═════ Excerpted data

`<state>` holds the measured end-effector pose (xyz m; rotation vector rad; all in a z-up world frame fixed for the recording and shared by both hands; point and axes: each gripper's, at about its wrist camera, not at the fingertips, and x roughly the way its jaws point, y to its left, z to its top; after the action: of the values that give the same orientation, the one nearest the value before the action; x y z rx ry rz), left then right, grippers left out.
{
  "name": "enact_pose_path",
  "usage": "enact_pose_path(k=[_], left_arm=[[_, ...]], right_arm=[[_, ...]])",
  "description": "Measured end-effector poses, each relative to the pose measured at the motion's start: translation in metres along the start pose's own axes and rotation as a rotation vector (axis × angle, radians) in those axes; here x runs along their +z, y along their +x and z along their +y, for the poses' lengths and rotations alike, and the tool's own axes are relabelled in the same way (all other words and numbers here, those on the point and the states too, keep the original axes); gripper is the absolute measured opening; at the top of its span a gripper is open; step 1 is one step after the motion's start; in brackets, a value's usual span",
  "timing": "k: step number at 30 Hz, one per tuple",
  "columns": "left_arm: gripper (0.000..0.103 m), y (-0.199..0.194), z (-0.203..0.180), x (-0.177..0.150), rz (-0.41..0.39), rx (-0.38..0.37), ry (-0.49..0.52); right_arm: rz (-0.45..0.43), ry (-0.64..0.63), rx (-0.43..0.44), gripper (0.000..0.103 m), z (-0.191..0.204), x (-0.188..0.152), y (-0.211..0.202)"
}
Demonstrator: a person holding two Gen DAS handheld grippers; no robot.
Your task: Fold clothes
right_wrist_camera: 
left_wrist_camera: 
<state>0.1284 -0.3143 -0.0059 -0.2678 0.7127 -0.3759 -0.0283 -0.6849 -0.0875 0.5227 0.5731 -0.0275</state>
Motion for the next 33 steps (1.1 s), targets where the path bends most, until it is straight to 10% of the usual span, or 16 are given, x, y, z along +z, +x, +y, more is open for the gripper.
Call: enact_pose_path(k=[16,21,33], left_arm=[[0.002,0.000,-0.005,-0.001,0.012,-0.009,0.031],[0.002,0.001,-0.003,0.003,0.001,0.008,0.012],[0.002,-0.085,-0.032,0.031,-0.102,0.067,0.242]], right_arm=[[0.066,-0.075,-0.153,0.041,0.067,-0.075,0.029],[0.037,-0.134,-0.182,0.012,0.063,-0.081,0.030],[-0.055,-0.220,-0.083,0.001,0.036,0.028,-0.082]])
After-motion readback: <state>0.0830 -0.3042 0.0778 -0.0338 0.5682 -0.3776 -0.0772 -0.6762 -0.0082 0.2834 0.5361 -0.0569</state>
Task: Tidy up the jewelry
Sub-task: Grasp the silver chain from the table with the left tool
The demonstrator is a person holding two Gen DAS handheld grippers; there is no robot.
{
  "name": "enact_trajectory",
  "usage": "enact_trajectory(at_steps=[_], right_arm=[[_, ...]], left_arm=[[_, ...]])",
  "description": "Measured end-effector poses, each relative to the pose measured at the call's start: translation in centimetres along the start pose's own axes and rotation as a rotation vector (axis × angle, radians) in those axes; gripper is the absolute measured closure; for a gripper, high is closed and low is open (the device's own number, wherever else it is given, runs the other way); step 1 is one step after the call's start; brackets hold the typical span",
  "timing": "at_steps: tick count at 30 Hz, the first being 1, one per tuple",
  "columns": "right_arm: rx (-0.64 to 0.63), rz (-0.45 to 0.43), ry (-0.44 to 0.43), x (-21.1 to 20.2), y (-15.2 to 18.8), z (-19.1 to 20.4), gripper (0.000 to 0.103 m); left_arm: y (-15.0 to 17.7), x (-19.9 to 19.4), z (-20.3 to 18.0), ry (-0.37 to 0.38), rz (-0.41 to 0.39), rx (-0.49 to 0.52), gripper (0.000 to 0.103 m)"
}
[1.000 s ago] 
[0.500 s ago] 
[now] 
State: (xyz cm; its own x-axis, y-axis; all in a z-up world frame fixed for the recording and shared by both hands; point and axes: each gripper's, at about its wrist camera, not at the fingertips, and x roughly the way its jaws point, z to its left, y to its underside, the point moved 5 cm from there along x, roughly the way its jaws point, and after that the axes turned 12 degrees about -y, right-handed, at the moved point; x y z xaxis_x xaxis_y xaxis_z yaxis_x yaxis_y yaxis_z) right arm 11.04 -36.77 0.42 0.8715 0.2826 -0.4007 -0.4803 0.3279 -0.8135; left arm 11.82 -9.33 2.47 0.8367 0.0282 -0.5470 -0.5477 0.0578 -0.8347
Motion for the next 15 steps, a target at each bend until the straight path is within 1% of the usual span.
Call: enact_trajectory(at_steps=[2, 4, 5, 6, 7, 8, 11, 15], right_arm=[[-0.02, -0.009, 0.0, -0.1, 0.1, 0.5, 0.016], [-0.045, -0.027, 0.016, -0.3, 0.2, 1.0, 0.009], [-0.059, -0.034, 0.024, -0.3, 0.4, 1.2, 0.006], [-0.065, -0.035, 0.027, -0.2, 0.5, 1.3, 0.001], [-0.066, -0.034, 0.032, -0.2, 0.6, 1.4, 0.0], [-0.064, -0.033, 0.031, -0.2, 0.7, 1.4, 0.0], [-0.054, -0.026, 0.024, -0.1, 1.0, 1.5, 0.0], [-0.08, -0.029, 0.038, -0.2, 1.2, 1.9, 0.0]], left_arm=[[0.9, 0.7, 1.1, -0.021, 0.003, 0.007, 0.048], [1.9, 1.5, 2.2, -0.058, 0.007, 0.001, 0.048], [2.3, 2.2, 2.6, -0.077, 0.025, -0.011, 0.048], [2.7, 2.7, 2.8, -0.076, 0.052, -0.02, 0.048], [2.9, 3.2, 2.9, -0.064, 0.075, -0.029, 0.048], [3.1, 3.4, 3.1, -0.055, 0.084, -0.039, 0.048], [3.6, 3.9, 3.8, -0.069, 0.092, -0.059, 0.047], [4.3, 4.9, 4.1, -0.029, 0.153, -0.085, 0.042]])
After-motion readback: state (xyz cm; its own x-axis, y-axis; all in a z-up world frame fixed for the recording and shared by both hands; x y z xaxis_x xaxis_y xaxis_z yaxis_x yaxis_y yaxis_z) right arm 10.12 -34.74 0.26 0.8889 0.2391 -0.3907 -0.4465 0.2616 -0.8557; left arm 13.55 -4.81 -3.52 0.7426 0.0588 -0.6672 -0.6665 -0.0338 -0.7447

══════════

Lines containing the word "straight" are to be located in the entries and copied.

[Solution to the problem]:
Motion for the next 33 steps (1.1 s), targets where the path bends most, until it is straight to 10% of the usual span, or 16 are given, x, y, z along +z, +x, +y, more is open for the gripper.
Motion for the next 15 steps, a target at each bend until the straight path is within 1% of the usual span.

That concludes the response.